◆ Goal of the exercise
Two lines below mark the span: the one containing "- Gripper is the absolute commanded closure" and the one containing "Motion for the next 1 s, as". Set down both, plus every line between, exactly as they stand, and nothing else.

━━━━━ Material for this exercise ━━━━━

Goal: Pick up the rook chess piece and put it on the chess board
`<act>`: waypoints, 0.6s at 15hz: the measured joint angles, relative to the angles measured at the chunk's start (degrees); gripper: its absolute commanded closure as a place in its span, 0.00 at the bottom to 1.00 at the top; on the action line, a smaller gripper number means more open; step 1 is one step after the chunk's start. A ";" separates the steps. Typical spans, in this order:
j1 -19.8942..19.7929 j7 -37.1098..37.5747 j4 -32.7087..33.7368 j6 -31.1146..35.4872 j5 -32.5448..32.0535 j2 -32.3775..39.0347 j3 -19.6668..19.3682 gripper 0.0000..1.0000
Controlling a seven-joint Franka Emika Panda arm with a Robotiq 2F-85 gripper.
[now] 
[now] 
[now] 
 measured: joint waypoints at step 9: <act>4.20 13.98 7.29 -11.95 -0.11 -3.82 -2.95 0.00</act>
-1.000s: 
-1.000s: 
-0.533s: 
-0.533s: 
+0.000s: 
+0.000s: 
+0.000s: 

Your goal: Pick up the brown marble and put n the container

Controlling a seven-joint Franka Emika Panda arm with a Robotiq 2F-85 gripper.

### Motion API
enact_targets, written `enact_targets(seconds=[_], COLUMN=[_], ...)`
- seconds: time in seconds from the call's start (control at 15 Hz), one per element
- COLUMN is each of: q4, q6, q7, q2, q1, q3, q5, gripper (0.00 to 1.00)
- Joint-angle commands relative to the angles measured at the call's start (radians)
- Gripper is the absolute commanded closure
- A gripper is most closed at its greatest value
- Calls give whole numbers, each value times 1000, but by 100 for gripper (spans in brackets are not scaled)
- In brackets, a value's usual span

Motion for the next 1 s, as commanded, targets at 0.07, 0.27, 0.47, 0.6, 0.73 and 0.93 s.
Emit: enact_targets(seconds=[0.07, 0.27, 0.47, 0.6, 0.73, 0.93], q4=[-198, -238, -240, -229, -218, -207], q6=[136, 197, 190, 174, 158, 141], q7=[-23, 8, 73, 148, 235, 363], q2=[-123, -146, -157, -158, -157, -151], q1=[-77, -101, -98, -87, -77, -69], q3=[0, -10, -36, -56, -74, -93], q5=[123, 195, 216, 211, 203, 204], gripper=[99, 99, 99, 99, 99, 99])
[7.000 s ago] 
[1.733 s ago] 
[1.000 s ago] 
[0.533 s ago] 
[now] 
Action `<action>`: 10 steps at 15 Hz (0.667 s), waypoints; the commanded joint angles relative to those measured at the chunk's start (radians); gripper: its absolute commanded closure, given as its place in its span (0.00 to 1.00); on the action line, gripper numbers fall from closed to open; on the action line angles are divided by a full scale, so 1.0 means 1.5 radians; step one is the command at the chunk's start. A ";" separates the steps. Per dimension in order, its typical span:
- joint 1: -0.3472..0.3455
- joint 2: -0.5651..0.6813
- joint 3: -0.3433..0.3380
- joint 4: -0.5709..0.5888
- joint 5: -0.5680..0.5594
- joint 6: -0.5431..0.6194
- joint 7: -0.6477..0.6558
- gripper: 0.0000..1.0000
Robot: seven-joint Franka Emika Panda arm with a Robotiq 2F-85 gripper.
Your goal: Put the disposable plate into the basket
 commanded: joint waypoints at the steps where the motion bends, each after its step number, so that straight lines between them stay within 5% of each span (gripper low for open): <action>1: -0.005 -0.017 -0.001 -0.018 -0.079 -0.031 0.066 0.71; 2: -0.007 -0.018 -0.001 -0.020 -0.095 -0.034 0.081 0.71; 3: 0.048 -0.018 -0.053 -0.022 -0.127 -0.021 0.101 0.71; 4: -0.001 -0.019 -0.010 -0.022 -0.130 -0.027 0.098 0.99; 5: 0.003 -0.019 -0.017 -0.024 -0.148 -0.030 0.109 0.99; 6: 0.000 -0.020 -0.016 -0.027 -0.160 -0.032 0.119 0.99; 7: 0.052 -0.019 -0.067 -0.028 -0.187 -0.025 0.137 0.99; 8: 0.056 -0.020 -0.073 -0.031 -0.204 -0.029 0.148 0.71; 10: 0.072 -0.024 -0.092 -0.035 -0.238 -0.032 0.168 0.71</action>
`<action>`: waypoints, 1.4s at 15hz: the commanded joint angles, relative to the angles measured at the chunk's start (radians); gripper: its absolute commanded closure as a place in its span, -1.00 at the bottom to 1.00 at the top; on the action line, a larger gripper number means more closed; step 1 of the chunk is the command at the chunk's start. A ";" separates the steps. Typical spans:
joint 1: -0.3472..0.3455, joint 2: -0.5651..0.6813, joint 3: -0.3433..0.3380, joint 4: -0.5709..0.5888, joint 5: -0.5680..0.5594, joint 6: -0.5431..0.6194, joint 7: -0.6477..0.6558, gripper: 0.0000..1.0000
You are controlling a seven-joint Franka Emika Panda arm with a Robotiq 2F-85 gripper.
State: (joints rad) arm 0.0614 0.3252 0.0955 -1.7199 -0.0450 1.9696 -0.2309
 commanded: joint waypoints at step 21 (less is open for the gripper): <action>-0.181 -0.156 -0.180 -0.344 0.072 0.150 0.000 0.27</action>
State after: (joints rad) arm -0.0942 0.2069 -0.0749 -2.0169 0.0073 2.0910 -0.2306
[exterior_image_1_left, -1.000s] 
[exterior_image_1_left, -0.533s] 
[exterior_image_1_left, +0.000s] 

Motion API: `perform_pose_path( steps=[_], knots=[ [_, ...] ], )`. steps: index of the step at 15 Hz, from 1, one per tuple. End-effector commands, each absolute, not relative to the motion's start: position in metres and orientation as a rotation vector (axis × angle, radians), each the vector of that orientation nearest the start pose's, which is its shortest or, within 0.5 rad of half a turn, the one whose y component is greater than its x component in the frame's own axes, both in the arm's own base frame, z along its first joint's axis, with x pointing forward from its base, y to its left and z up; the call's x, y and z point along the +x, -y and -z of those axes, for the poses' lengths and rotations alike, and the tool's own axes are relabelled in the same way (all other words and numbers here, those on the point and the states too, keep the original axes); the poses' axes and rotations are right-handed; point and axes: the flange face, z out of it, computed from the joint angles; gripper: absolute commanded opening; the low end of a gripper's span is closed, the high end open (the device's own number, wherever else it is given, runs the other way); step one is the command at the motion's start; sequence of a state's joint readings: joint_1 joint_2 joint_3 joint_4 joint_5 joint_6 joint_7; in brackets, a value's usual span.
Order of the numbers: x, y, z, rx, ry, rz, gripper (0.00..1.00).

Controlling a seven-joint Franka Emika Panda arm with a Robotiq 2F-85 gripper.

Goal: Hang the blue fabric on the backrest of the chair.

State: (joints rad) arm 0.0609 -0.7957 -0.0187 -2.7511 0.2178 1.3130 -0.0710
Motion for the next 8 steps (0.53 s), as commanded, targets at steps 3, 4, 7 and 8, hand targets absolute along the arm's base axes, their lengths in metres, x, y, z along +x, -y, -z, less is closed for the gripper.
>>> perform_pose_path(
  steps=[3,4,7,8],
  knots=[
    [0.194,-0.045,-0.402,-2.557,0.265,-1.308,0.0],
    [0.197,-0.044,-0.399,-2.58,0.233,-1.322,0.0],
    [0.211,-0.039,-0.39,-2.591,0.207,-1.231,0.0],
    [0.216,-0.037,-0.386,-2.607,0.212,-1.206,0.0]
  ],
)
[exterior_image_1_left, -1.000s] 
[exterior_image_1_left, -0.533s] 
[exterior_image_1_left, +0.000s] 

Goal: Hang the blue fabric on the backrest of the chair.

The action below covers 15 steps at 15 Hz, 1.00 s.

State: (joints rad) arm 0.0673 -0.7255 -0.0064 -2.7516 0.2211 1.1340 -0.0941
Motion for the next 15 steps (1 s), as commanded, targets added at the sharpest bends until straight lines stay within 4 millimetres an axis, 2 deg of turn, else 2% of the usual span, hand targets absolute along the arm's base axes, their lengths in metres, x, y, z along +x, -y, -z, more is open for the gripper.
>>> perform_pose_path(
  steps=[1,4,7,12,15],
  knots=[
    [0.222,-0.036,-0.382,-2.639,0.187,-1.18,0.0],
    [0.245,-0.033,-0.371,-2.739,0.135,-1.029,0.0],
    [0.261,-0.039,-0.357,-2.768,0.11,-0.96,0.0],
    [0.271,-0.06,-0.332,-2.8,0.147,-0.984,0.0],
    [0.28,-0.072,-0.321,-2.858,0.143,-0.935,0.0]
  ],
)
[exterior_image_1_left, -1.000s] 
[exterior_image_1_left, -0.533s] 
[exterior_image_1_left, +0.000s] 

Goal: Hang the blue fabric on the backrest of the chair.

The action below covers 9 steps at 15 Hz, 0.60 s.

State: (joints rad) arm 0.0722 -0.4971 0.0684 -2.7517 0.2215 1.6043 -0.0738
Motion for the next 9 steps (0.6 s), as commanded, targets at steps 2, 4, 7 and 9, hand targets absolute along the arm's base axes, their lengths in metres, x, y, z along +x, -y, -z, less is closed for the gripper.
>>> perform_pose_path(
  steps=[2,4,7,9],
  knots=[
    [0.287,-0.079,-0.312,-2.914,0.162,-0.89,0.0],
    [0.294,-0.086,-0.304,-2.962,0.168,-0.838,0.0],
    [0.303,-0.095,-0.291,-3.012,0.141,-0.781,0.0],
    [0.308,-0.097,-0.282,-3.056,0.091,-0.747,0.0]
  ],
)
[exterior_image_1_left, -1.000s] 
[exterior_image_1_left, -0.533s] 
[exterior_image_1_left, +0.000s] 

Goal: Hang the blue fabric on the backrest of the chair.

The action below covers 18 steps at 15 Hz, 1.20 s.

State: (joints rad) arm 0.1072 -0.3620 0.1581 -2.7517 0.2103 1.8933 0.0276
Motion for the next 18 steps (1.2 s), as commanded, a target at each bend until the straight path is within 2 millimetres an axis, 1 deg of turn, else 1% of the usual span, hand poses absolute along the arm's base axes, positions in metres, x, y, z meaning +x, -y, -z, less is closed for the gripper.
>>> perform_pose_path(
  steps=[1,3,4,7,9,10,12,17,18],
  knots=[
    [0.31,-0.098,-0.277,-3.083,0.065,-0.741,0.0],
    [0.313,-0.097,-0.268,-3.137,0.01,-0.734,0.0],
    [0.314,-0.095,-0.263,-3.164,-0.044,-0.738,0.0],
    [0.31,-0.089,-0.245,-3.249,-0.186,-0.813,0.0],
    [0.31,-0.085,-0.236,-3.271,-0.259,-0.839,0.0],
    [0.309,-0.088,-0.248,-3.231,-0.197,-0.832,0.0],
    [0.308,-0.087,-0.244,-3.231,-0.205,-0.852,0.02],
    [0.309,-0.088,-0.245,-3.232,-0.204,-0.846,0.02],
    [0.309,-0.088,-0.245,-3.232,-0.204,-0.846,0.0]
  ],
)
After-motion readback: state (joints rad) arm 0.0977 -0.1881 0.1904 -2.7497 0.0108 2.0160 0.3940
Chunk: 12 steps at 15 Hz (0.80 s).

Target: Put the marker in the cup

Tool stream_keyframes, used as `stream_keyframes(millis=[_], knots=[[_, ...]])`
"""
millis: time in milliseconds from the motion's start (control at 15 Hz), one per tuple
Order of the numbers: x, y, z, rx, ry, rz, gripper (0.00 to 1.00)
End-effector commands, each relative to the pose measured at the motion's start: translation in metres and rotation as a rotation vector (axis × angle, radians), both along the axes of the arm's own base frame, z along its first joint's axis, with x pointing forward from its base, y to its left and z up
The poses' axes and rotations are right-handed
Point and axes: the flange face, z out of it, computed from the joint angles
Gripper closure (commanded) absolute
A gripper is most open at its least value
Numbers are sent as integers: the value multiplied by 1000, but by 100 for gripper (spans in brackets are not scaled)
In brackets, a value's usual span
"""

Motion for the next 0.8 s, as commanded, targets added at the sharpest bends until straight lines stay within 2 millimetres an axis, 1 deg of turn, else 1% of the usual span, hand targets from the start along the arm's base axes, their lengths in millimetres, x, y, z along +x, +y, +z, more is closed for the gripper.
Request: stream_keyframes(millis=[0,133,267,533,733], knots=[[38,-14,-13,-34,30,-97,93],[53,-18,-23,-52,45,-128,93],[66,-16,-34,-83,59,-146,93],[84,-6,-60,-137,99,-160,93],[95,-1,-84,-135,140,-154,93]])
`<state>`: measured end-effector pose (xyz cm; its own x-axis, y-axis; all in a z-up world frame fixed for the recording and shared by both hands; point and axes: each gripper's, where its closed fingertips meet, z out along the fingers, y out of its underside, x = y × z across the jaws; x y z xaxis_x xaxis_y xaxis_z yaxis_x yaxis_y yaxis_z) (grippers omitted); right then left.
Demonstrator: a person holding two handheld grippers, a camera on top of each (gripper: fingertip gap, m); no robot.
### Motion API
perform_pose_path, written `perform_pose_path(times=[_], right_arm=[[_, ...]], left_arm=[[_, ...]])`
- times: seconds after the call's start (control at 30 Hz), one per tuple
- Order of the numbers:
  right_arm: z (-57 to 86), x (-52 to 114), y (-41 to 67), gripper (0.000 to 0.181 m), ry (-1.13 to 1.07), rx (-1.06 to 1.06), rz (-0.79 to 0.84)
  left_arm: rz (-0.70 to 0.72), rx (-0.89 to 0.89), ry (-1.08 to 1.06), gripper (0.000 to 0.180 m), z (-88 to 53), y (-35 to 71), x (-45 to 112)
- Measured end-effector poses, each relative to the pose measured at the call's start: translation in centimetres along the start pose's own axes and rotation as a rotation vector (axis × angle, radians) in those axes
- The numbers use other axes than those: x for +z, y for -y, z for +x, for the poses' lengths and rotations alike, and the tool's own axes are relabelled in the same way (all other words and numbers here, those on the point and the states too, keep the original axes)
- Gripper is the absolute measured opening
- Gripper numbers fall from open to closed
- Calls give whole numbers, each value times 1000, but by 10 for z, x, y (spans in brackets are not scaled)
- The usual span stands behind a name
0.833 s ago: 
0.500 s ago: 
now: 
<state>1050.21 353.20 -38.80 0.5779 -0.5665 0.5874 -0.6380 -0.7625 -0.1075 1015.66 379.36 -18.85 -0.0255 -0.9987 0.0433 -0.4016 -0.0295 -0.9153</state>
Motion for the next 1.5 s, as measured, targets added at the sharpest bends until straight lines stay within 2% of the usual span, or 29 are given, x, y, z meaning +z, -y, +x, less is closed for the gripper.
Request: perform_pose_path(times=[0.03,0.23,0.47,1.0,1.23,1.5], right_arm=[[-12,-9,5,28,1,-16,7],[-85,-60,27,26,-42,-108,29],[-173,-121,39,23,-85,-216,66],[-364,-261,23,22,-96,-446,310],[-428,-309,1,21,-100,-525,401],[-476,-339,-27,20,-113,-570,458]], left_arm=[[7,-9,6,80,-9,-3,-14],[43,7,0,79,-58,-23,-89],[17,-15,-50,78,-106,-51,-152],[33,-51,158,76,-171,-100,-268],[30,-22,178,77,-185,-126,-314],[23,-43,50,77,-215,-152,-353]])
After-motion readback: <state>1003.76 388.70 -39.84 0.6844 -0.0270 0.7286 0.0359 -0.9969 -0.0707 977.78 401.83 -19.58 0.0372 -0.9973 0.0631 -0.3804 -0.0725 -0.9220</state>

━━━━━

◆ Worked solution
- Gripper is the absolute commanded closure
- A gripper is most closed at its greatest value
- Calls give whole numbers, each value times 1000, but by 100 for gripper (spans in brackets are not scaled)
- In brackets, a value's usual span

Motion for the next 1 s, as commanded, targets at 0.07, 0.27, 0.47, 0.6, 0.73 and 0.93 s.

The output is complete as it stands.